• AIM OF THE TASK
Print the full set of records below, character for character and picture-free.

***

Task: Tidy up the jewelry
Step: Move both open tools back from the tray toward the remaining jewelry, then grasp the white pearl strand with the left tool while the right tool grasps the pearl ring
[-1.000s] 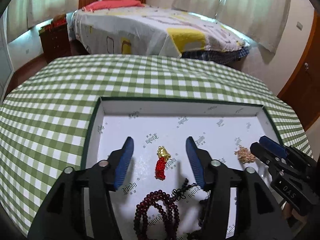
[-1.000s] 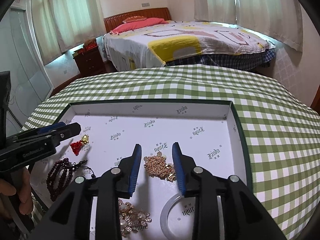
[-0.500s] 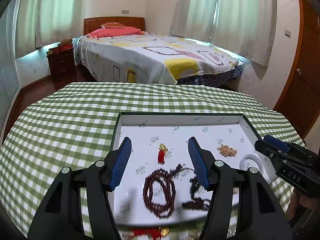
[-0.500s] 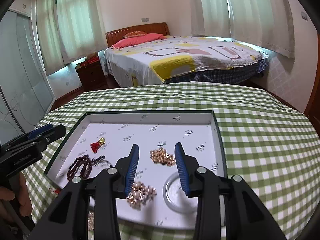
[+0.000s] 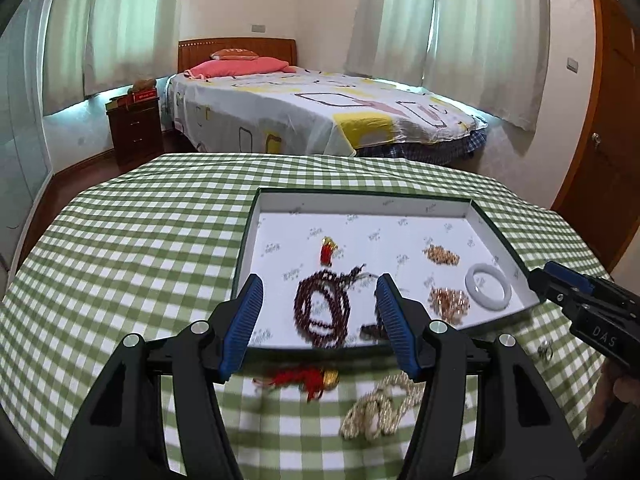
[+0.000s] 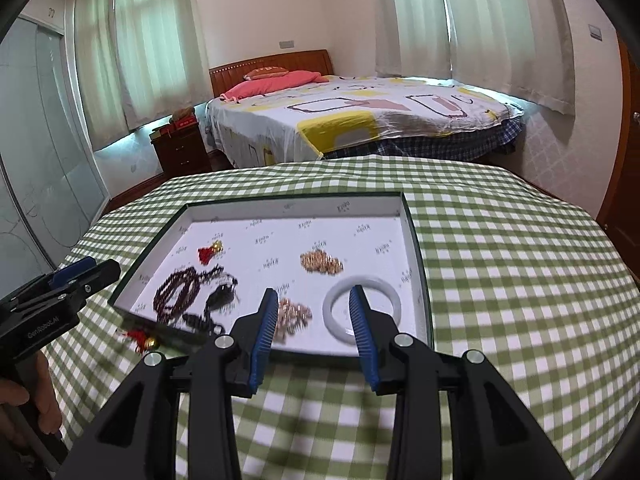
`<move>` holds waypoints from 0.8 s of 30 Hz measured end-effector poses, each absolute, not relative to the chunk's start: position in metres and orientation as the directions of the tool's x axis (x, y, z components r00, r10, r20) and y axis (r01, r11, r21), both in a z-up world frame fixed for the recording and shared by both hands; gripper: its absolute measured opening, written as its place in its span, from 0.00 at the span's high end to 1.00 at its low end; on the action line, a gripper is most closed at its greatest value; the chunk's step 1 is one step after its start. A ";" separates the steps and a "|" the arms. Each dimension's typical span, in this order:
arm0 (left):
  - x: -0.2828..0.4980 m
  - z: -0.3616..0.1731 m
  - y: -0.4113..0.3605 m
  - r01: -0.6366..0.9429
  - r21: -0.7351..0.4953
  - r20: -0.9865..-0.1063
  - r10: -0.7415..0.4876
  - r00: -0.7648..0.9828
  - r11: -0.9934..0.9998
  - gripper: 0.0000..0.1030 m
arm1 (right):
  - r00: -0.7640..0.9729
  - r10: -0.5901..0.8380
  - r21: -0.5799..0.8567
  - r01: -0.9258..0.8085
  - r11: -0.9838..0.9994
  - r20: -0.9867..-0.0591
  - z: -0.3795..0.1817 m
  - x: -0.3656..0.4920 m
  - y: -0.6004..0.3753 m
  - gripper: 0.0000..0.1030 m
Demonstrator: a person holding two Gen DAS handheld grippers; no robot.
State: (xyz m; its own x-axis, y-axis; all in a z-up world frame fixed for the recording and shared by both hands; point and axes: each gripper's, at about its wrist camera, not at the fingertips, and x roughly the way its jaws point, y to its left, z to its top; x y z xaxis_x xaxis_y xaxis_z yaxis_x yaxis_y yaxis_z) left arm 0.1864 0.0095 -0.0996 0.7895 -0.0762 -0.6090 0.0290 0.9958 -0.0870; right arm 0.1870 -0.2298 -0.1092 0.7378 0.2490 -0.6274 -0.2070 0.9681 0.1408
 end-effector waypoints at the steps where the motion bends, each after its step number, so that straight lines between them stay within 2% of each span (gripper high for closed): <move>1: 0.182 -0.100 0.010 0.028 -0.085 -0.608 -0.074 0.791 0.996 0.44 | 0.737 0.247 0.139 -0.206 0.969 -0.629 -0.111 0.183 -0.231 0.63; 12: 0.150 -0.121 0.011 0.019 -0.076 -0.624 -0.062 0.779 0.997 0.44 | 0.727 0.223 0.121 -0.191 0.974 -0.649 -0.125 0.151 -0.238 0.63; 24: 0.143 -0.151 -0.014 0.076 -0.061 -0.681 -0.097 0.726 0.995 0.44 | 0.712 0.231 0.141 -0.183 0.973 -0.663 -0.139 0.135 -0.246 0.63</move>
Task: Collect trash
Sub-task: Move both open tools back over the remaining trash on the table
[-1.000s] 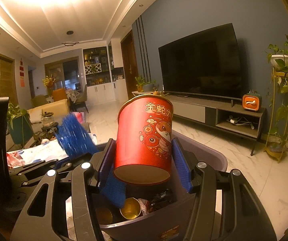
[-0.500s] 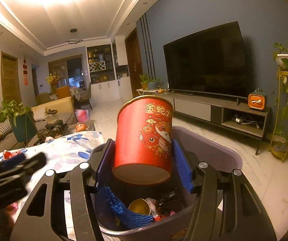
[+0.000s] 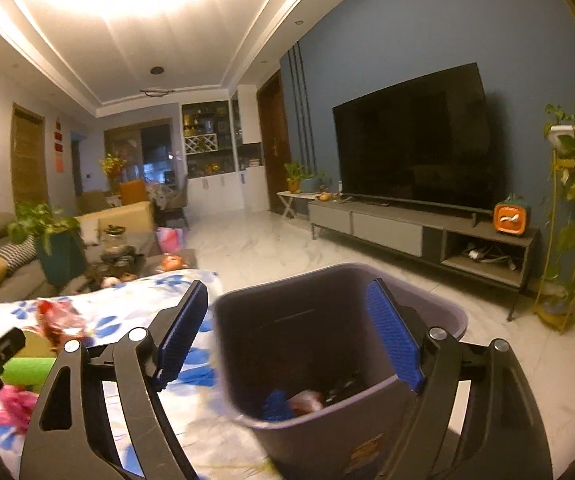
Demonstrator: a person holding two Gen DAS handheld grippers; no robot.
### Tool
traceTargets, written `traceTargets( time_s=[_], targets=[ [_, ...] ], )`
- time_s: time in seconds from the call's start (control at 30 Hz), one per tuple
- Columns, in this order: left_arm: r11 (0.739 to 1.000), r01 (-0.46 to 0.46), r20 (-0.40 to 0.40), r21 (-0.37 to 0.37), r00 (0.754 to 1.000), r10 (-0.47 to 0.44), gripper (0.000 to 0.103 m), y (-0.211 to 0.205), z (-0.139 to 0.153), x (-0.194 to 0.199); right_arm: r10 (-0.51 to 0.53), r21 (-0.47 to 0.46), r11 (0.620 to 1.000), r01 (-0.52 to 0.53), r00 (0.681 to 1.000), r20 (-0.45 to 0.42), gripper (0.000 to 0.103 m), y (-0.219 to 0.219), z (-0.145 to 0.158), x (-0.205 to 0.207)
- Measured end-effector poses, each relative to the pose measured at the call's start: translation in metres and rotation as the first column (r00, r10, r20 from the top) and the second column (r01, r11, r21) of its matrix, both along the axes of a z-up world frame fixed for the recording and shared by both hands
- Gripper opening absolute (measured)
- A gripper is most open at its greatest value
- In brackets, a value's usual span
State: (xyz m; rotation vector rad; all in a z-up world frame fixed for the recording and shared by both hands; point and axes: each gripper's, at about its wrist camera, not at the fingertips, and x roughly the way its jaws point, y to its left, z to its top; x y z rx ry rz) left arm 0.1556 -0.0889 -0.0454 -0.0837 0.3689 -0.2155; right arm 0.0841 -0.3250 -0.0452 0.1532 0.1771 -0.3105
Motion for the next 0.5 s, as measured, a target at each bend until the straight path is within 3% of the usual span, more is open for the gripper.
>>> traceTargets(
  time_s=[0.5],
  targets=[
    [0.975,-0.223,-0.037,-0.023,0.974,0.222,0.084,0.107,-0.016,-0.052,0.253,0.013,0.968,-0.253,0.966,-0.047,0.080,0.099,-0.009,-0.011]
  ],
)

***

• ANSWER SECTION
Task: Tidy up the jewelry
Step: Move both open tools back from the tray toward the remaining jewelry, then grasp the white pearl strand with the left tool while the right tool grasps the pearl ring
[-1.000s] 
[-1.000s] 
[-0.500s] 
[-0.500s] 
[+0.000s] 
[+0.000s] 
`<move>` holds waypoints from 0.8 s of 30 Hz measured end-effector poses, each absolute, not relative to the chunk's start: position in metres and orientation as the directions of the tool's x axis (x, y, z components r00, r10, r20) and y axis (r01, r11, r21), both in a z-up world frame fixed for the recording and shared by both hands; gripper: its absolute measured opening, written as its place in its span, from 0.00 at the span's high end to 1.00 at its low end; on the action line, a gripper is most closed at its greatest value; the chunk's step 1 is one step after its start. A ";" separates the steps and a "|" the arms. Each dimension's typical span, in this order:
arm0 (left):
  - x: -0.2828..0.4980 m
  - z: -0.3616..0.1731 m
  - y: -0.4113..0.3605 m
  - r01: -0.6366..0.9429
  - r21: -0.7351..0.4953
  - r20: -0.9865..-0.1063
  - r10: -0.7415..0.4876
  - r00: -0.7648..0.9828
  - r11: -0.9934..0.9998
  - gripper: 0.0000..0.1030 m
arm1 (right):
  - r00: -0.7640..0.9729
  - r10: -0.5901..0.8380
  - r21: -0.5799..0.8567
  - r01: -0.9258..0.8085
  - r11: -0.9838..0.9994
  - r20: -0.9867..-0.0591
  - z: -0.3795..0.1817 m
  - x: -0.3656..0.4920 m
  - y: -0.6004..0.3753 m
  - gripper: 0.0000..0.1030 m
Demonstrator: a person holding two Gen DAS handheld grippers; no robot.
State: (xyz m; its own x-axis, y-axis; all in a z-up world frame fixed for the recording and shared by both hands; point and axes: each gripper's, at about its wrist camera, not at the fingertips, and x roughly the way its jaws point, y to its left, z to its top; x y z xaxis_x xaxis_y xaxis_z yaxis_x yaxis_y yaxis_z) left arm 0.1864 0.0095 -0.0996 0.7895 -0.0762 -0.6090 0.0290 0.9958 -0.0870; right arm 0.1870 -0.2298 -0.1092 0.7378 0.2490 -0.6274 -0.2070 0.9681 0.1408
 end-effector waypoints at the steps where the motion bends, each after its step number, so that straight lines between them stay within 2% of each span (gripper high for closed): <move>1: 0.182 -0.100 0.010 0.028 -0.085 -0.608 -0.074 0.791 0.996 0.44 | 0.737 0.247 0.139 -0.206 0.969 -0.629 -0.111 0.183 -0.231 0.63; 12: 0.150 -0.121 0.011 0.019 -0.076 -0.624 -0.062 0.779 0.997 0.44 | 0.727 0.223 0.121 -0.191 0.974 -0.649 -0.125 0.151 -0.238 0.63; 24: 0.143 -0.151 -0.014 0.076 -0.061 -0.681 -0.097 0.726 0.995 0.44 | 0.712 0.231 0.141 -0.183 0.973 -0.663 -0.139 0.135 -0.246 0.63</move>
Task: Collect trash
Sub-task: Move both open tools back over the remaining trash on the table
[-1.000s] 
[-0.500s] 
[+0.000s] 
Demonstrator: a person holding two Gen DAS handheld grippers; no robot.
### Tool
traceTargets, written `traceTargets( time_s=[_], targets=[ [_, ...] ], )`
- time_s: time in seconds from the call's start (control at 30 Hz), one per tuple
- Columns, in this order: left_arm: r11 (0.739 to 1.000), r01 (-0.46 to 0.46), r20 (-0.40 to 0.40), r21 (-0.37 to 0.37), r00 (0.754 to 1.000), r10 (-0.47 to 0.44), gripper (0.000 to 0.103 m), y (-0.211 to 0.205), z (-0.139 to 0.153), x (-0.194 to 0.199); right_arm: r10 (-0.51 to 0.53), r21 (-0.47 to 0.46), r11 (0.620 to 1.000), r01 (-0.52 to 0.53), r00 (0.681 to 1.000), r20 (-0.45 to 0.42), gripper (0.000 to 0.103 m), y (-0.219 to 0.219), z (-0.145 to 0.158), x (-0.205 to 0.207)
- Measured end-effector poses, each relative to the pose measured at the call's start: translation in metres and rotation as the first column (r00, r10, r20 from the top) and the second column (r01, r11, r21) of its matrix, both along the axes of a z-up world frame fixed for the recording and shared by both hands
- Gripper opening absolute (measured)
- A gripper is most open at its greatest value
- In brackets, a value's usual span
State: (xyz m; rotation vector rad; all in a z-up world frame fixed for the recording and shared by both hands; point and axes: each gripper's, at about its wrist camera, not at the fingertips, and x roughly the way its jaws point, y to its left, z to its top; x y z rx ry rz) left arm 0.1556 -0.0889 -0.0454 -0.0837 0.3689 -0.2155; right arm 0.0841 -0.3250 -0.0452 0.1532 0.1771 -0.3105
Motion for the next 0.5 s, as measured, a target at each bend until the straight path is within 3% of the usual span, more is open for the gripper.
>>> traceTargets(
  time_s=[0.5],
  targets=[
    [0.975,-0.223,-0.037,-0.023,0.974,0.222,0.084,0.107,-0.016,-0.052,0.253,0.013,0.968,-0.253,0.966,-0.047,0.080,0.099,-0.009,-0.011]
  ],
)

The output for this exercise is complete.